Mind you, the majority can mobilise support for its own positions in any way it chooses. Party notes reports that the October 20 aggregate of SWP members in Scotland were treated to an opening by Chris Bambery on the crisis within Respect. "After discussion "¦ a motion to endorse the decisions made by the central committee over the Respect crisis was passed unanimously."
And the next step in mobilising support for the leadership south of the border will be the emergency SWP national meeting "to discuss the latest developments in Respect" on Saturday November 3. This is to be followed by a series of pre-conference aggregates across the country during November as part of the build-up for the SWP's own annual conference to be held over the weekend of January 4-6 2008.

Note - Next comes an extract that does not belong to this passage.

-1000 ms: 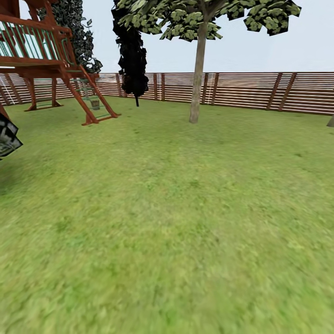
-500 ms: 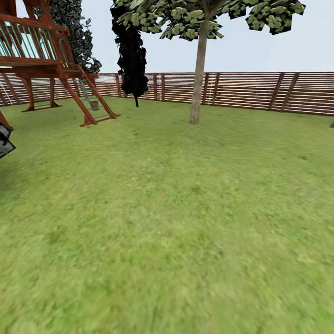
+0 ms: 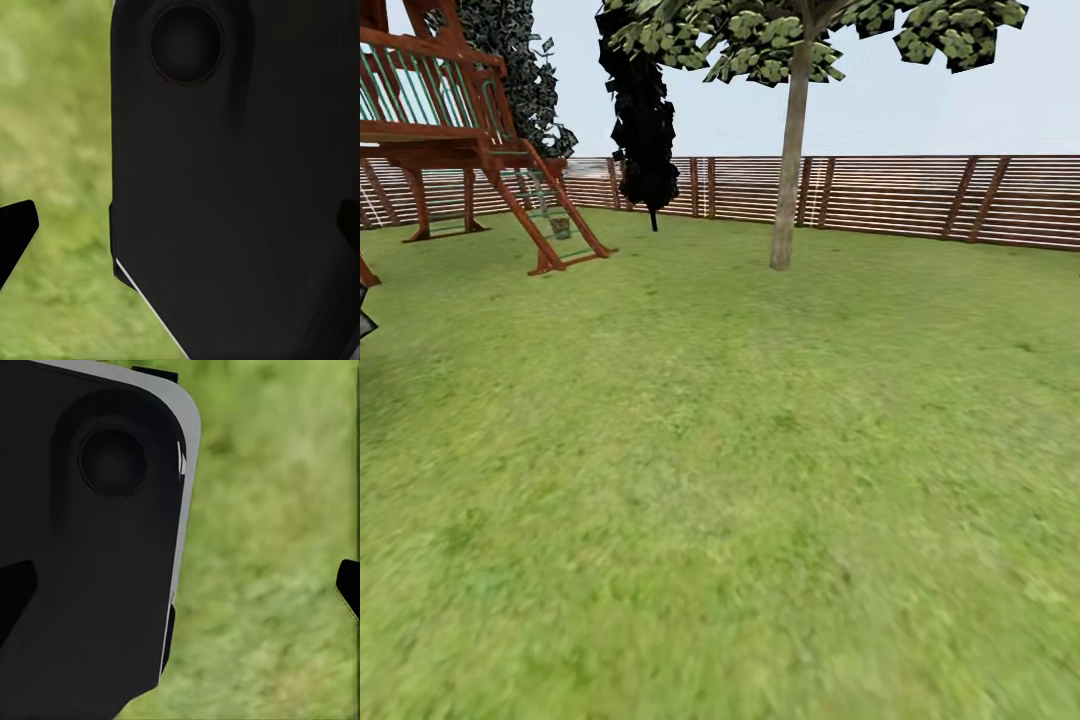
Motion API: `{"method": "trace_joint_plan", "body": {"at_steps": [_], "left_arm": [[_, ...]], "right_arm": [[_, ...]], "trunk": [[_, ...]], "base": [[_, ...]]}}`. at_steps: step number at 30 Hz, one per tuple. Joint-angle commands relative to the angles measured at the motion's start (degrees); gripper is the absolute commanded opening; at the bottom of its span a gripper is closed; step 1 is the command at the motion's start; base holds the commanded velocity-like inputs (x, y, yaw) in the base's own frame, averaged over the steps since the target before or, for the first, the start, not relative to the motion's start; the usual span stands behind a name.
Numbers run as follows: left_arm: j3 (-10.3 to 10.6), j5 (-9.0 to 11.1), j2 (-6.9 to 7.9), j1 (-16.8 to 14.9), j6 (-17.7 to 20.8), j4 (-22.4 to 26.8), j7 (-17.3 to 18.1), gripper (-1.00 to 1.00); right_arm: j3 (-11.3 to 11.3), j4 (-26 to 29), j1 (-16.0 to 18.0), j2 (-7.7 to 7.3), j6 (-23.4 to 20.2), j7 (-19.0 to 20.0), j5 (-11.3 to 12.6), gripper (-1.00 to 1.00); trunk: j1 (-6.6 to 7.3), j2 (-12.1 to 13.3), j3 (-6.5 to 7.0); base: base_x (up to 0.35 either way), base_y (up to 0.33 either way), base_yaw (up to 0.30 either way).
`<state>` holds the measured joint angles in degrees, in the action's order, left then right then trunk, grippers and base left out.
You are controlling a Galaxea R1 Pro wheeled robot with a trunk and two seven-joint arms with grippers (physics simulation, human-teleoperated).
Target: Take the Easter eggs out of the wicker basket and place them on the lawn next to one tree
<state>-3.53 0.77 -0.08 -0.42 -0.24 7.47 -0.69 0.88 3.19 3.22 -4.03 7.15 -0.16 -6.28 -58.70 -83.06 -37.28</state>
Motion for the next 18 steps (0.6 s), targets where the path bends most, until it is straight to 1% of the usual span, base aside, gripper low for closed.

However, before that, the leadership has the Respect conference to contend with. It has become increasingly clear that the political committee is having to fight on two fronts beforehand. It must mobilise as many of its own members as possible to ensure it has an overall majority despite the likely loss of student delegates and the big anti-SWP delegations from Tower Hamlets and Birmingham. But it must also try to ensure that the SWP delegates elected are onside, not more potential defectors to Galloway. Otherwise there is a real danger of Rees meeting his Waterloo on November 17-18.
It could well be a close run thing. If, say, 60% of delegates are SWP members, they will come under enormous pressure from Galloway and their own former leading comrades (Nick Wrack, Rob Hoveman, Kevin Ovenden, Ger Francis "¦) to put the 'interests of Respect' before the sectarian needs of the SWP.